Background: Both Google and Microsoft are scanning and indexing printed books for the Web. Both include out of copyright works and both also include copyrighted works where they have reached agreement with the publishers and either now share ad revenue with the publisher or provide purchase links (Google) or plan to in the future (Microsoft). Google, however, also provides what they feel to be “fair use” excerpts of copyrighted works even if they have not reached an agreement with the copyright holder. This has given rise to lawsuits from aggrieved publishers which are still in the courts.
Microsoft is taking aim at Google Inc.’s rival book-scanning project, saying the search company “systematically violates copyright.”
In prepared remarks he is scheduled to deliver Tuesday to a publishing industry group, a Microsoft Corp. lawyer also said Google is cutting into the profits of authors and publishers.
“Companies that create no content of their own, and make money solely on the backs of other people’s content, are raking in billions through advertising revenue,” wrote Thomas C. Rubin, an associate general counsel at Microsoft, in the speech he planned to give at the annual meeting of the Association of American Publishers in New York.
Sounds like a description that could be applied to all Web search providers, or at least the successful ones. As Matthew Ingram notes, “This is almost a word-for-word transcription of the argument that gets trotted out by everyone from the World Newspaper Association to the Belgian agency Copiepresse…” What can Mr. Rubin be thinking?
“But Google’s track record of protecting copyrights in other parts of its business is weak at best,” wrote Rubin. “Anyone who visits YouTube, which Google purchased last year, will immediately recognize that it follows a similar cavalier approach to copyright.”

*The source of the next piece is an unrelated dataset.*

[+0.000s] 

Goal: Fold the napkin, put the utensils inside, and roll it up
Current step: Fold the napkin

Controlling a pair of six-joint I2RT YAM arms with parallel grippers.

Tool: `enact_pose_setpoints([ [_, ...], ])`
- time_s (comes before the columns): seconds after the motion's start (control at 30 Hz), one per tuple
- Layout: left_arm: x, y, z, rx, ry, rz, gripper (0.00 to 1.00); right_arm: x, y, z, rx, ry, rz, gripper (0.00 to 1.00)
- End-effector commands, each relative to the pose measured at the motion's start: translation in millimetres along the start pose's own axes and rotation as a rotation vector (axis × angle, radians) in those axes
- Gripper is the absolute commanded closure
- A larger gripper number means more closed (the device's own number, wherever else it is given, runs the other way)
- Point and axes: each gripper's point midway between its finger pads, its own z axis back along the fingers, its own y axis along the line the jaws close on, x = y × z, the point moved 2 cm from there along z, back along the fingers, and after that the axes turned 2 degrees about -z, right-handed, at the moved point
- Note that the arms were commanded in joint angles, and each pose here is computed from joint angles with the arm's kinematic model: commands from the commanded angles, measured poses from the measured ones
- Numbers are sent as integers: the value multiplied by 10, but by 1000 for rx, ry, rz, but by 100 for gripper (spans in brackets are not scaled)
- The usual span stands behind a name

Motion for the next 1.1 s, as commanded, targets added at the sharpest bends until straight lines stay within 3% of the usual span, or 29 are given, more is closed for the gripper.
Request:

I guess we now know what really rankles, although Mr. Rubin apparently doesn’t spend much time at MSN Soapbox which has a similar problem.

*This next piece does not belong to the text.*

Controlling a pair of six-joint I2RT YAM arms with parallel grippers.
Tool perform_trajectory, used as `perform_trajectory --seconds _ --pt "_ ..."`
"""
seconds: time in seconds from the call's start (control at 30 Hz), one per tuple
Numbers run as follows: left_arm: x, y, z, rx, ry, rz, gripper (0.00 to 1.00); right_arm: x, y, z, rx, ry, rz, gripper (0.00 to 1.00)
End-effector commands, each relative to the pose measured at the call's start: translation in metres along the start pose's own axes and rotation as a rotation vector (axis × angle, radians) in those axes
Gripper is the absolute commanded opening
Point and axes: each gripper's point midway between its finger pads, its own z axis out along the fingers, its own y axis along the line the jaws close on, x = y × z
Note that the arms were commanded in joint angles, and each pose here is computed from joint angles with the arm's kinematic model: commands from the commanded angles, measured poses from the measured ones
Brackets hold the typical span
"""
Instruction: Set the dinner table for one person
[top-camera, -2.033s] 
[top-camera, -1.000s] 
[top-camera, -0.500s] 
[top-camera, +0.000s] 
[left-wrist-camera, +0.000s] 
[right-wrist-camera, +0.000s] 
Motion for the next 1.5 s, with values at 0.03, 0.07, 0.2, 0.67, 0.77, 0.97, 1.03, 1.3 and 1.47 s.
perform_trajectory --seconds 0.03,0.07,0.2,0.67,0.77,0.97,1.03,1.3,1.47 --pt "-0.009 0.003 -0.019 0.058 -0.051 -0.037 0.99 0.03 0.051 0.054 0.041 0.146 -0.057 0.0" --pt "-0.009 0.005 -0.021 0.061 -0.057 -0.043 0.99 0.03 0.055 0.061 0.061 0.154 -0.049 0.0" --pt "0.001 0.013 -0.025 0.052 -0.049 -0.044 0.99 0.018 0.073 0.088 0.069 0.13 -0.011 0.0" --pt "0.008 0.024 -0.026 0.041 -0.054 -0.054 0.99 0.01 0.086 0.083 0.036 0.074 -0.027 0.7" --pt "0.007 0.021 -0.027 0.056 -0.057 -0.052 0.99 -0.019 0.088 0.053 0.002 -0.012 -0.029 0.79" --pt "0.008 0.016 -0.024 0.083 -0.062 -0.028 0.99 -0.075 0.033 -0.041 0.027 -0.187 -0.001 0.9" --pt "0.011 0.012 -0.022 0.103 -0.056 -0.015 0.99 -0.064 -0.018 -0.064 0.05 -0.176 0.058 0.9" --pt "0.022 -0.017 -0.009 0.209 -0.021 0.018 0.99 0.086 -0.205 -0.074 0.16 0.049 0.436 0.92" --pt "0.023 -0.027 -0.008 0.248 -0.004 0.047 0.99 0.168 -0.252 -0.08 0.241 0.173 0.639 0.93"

The full text of Rubin’s remarks yields more of the same whining boosterism for Microsoft as the protector of copyright holders, but the real question is what purpose is served by this foolishness? Microsoft’s Don Dodge asks the same question on his personal blog and concludes it is all a lame attempt at generating good public relations. That’s about as favorable an interpretation as I can put on it too.